[Start of section]
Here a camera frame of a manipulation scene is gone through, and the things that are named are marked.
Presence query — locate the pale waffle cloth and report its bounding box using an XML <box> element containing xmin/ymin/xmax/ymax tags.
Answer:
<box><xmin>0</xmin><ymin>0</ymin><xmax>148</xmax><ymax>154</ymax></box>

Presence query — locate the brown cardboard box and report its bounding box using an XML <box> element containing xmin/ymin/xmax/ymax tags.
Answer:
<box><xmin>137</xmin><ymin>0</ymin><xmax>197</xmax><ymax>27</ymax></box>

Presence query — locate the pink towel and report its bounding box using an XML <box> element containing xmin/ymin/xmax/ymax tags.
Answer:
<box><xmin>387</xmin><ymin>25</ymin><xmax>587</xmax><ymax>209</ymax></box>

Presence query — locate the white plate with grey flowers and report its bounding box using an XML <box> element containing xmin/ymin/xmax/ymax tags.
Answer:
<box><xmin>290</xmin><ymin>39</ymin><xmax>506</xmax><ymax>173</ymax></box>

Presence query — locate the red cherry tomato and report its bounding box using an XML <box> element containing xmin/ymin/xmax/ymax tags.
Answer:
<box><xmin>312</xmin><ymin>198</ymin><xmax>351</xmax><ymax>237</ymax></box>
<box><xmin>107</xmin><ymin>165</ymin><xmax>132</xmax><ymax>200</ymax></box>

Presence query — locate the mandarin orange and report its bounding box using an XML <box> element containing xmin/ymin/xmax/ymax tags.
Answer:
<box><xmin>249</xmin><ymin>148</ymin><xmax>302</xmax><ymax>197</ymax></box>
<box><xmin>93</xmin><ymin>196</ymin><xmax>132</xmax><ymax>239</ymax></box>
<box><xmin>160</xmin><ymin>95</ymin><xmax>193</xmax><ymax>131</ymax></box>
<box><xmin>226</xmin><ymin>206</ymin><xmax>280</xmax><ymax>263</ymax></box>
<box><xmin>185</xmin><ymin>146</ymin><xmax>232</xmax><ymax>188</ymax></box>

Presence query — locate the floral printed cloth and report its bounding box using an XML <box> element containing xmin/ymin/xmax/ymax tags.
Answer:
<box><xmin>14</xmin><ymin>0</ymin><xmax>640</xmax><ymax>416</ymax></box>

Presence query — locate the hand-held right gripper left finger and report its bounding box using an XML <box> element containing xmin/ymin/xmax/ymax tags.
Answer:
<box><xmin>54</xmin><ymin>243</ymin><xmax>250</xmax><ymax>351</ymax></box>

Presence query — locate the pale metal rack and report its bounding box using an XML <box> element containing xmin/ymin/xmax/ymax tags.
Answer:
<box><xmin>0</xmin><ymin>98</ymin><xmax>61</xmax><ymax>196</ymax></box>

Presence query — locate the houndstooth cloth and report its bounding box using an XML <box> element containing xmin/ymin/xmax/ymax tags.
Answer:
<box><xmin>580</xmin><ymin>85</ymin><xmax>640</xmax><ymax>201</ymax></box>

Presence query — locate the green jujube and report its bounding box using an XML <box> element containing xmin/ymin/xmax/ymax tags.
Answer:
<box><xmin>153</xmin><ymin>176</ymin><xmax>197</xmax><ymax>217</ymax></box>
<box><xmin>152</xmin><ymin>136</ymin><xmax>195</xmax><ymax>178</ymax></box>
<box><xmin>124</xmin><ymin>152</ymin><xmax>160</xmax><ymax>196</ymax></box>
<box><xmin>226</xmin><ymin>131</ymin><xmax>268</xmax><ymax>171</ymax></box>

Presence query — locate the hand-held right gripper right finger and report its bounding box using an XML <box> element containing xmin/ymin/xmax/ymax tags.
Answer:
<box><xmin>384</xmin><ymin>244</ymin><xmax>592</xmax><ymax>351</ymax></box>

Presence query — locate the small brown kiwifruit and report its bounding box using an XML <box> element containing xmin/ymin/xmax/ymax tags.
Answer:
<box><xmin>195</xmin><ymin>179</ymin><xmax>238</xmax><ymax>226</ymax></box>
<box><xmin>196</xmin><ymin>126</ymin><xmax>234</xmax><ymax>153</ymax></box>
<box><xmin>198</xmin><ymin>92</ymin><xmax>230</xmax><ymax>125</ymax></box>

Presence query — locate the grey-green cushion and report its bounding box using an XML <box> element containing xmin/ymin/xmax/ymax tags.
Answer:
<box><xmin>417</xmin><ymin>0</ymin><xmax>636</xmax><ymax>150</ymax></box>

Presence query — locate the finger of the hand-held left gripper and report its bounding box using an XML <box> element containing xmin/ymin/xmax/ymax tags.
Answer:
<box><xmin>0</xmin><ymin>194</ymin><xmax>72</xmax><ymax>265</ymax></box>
[End of section]
▶ _ACTIVITY_:
The answer consists of every entry, returned exactly.

▶ _SOLUTION FOR THIS PROBLEM_:
Here a camera frame of a manipulation scene is gone through, and the things that are named are marked.
Presence query — locate the pale waffle cloth and report its bounding box using an XML <box> element containing xmin/ymin/xmax/ymax tags.
Answer:
<box><xmin>0</xmin><ymin>0</ymin><xmax>148</xmax><ymax>154</ymax></box>

Presence query — locate the brown cardboard box and report its bounding box using an XML <box> element containing xmin/ymin/xmax/ymax tags.
Answer:
<box><xmin>137</xmin><ymin>0</ymin><xmax>197</xmax><ymax>27</ymax></box>

Presence query — locate the pink towel and report its bounding box using an XML <box> element containing xmin/ymin/xmax/ymax tags.
Answer:
<box><xmin>387</xmin><ymin>25</ymin><xmax>587</xmax><ymax>209</ymax></box>

Presence query — locate the white plate with grey flowers and report its bounding box using an XML <box> element containing xmin/ymin/xmax/ymax tags.
Answer:
<box><xmin>290</xmin><ymin>39</ymin><xmax>506</xmax><ymax>173</ymax></box>

Presence query — locate the red cherry tomato and report its bounding box using an XML <box> element containing xmin/ymin/xmax/ymax tags.
Answer:
<box><xmin>312</xmin><ymin>198</ymin><xmax>351</xmax><ymax>237</ymax></box>
<box><xmin>107</xmin><ymin>165</ymin><xmax>132</xmax><ymax>200</ymax></box>

Presence query — locate the mandarin orange and report its bounding box using an XML <box> element containing xmin/ymin/xmax/ymax tags.
Answer:
<box><xmin>249</xmin><ymin>148</ymin><xmax>302</xmax><ymax>197</ymax></box>
<box><xmin>93</xmin><ymin>196</ymin><xmax>132</xmax><ymax>239</ymax></box>
<box><xmin>160</xmin><ymin>95</ymin><xmax>193</xmax><ymax>131</ymax></box>
<box><xmin>226</xmin><ymin>206</ymin><xmax>280</xmax><ymax>263</ymax></box>
<box><xmin>185</xmin><ymin>146</ymin><xmax>232</xmax><ymax>188</ymax></box>

Presence query — locate the floral printed cloth and report its bounding box using an XML <box> element containing xmin/ymin/xmax/ymax tags.
Answer:
<box><xmin>14</xmin><ymin>0</ymin><xmax>640</xmax><ymax>416</ymax></box>

Presence query — locate the hand-held right gripper left finger and report its bounding box using an XML <box> element containing xmin/ymin/xmax/ymax tags.
Answer:
<box><xmin>54</xmin><ymin>243</ymin><xmax>250</xmax><ymax>351</ymax></box>

Presence query — locate the pale metal rack and report its bounding box using an XML <box> element containing xmin/ymin/xmax/ymax tags.
Answer:
<box><xmin>0</xmin><ymin>98</ymin><xmax>61</xmax><ymax>196</ymax></box>

Presence query — locate the houndstooth cloth and report its bounding box using an XML <box> element containing xmin/ymin/xmax/ymax tags.
Answer:
<box><xmin>580</xmin><ymin>85</ymin><xmax>640</xmax><ymax>201</ymax></box>

Presence query — locate the green jujube and report its bounding box using an XML <box> element containing xmin/ymin/xmax/ymax tags.
Answer:
<box><xmin>153</xmin><ymin>176</ymin><xmax>197</xmax><ymax>217</ymax></box>
<box><xmin>152</xmin><ymin>136</ymin><xmax>195</xmax><ymax>178</ymax></box>
<box><xmin>124</xmin><ymin>152</ymin><xmax>160</xmax><ymax>196</ymax></box>
<box><xmin>226</xmin><ymin>131</ymin><xmax>268</xmax><ymax>171</ymax></box>

Presence query — locate the hand-held right gripper right finger and report its bounding box using an XML <box> element containing xmin/ymin/xmax/ymax tags.
Answer:
<box><xmin>384</xmin><ymin>244</ymin><xmax>592</xmax><ymax>351</ymax></box>

Presence query — locate the small brown kiwifruit and report its bounding box using an XML <box> element containing xmin/ymin/xmax/ymax tags.
Answer:
<box><xmin>195</xmin><ymin>179</ymin><xmax>238</xmax><ymax>226</ymax></box>
<box><xmin>196</xmin><ymin>126</ymin><xmax>234</xmax><ymax>153</ymax></box>
<box><xmin>198</xmin><ymin>92</ymin><xmax>230</xmax><ymax>125</ymax></box>

Presence query — locate the grey-green cushion and report its bounding box using an XML <box> element containing xmin/ymin/xmax/ymax tags.
Answer:
<box><xmin>417</xmin><ymin>0</ymin><xmax>636</xmax><ymax>150</ymax></box>

Presence query — locate the finger of the hand-held left gripper and report its bounding box using an XML <box> element containing xmin/ymin/xmax/ymax tags.
Answer:
<box><xmin>0</xmin><ymin>194</ymin><xmax>72</xmax><ymax>265</ymax></box>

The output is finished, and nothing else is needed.